• _EXERCISE PROMPT_: Return only the lines of the listing below that run from the line with "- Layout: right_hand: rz" through the line with "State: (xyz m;", both ends included, exactly as written.

• _COLLECTED DATA_:
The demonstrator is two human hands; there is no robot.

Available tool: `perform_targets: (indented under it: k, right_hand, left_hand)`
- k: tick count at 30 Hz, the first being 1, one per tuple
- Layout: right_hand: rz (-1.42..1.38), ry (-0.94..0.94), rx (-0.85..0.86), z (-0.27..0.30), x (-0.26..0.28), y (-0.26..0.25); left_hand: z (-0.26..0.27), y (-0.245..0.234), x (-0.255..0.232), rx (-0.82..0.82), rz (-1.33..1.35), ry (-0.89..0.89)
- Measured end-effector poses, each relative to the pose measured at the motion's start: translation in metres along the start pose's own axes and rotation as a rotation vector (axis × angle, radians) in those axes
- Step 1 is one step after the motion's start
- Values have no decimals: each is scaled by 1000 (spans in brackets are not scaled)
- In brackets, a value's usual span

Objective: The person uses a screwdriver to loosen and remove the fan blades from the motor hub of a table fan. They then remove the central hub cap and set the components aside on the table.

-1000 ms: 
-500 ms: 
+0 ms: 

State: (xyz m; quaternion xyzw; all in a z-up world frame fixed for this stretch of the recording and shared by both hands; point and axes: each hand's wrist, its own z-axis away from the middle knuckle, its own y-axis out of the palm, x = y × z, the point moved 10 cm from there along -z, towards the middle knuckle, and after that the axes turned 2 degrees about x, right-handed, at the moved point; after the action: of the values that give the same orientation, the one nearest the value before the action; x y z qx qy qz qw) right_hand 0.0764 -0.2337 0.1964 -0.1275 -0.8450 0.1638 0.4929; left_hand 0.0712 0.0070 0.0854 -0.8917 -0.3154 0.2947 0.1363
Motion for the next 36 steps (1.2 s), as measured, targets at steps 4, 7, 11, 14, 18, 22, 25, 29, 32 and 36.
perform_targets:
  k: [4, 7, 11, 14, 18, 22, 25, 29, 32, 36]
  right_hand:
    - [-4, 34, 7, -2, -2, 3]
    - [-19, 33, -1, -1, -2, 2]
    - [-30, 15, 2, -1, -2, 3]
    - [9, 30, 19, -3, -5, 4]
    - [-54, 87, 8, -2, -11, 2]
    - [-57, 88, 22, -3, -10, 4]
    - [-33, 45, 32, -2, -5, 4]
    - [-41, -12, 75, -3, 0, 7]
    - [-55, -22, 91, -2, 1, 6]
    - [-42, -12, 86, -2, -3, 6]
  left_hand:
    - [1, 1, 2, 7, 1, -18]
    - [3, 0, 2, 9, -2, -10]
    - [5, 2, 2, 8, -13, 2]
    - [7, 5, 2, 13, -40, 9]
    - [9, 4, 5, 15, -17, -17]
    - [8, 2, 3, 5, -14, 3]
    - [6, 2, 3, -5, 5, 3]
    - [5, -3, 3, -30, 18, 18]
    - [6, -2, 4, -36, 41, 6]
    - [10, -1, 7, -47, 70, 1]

• _YOUR RESPONSE_:
- Layout: right_hand: rz (-1.42..1.38), ry (-0.94..0.94), rx (-0.85..0.86), z (-0.27..0.30), x (-0.26..0.28), y (-0.26..0.25); left_hand: z (-0.26..0.27), y (-0.245..0.234), x (-0.255..0.232), rx (-0.82..0.82), rz (-1.33..1.35), ry (-0.89..0.89)
- Measured end-effector poses, each relative to the pose measured at the motion's start: translation in metres along the start pose's own axes and rotation as a rotation vector (axis × angle, radians) in those axes
- Step 1 is one step after the motion's start
- Values have no decimals: each is scaled by 1000 (spans in brackets are not scaled)
- In brackets, a value's usual span

Objective: The person uses a screwdriver to loosen and remove the fan blades from the motor hub of a table fan. They then remove the central hub cap and set the components aside on the table.

-1000 ms: 
-500 ms: 
+0 ms: 

State: (xyz m; quaternion xyzw; all in a z-up world frame fixed for this stretch of the recording and shared by both hands; point and axes: each hand's wrist, its own z-axis away from the middle knuckle, its own y-axis out of the palm, x = y × z, the point moved 10 cm from there along -z, towards the middle knuckle, and after that the axes turned 2 degrees about x, right-handed, at the moved point; after the action: of the values that give the same orientation, the one nearest the value before the action; x y z qx qy qz qw) right_hand 0.0764 -0.2337 0.1964 -0.1275 -0.8450 0.1638 0.4929; left_hand 0.0712 0.0070 0.0854 -0.8917 -0.3154 0.2947 0.1363

Nothing else belongs in this output.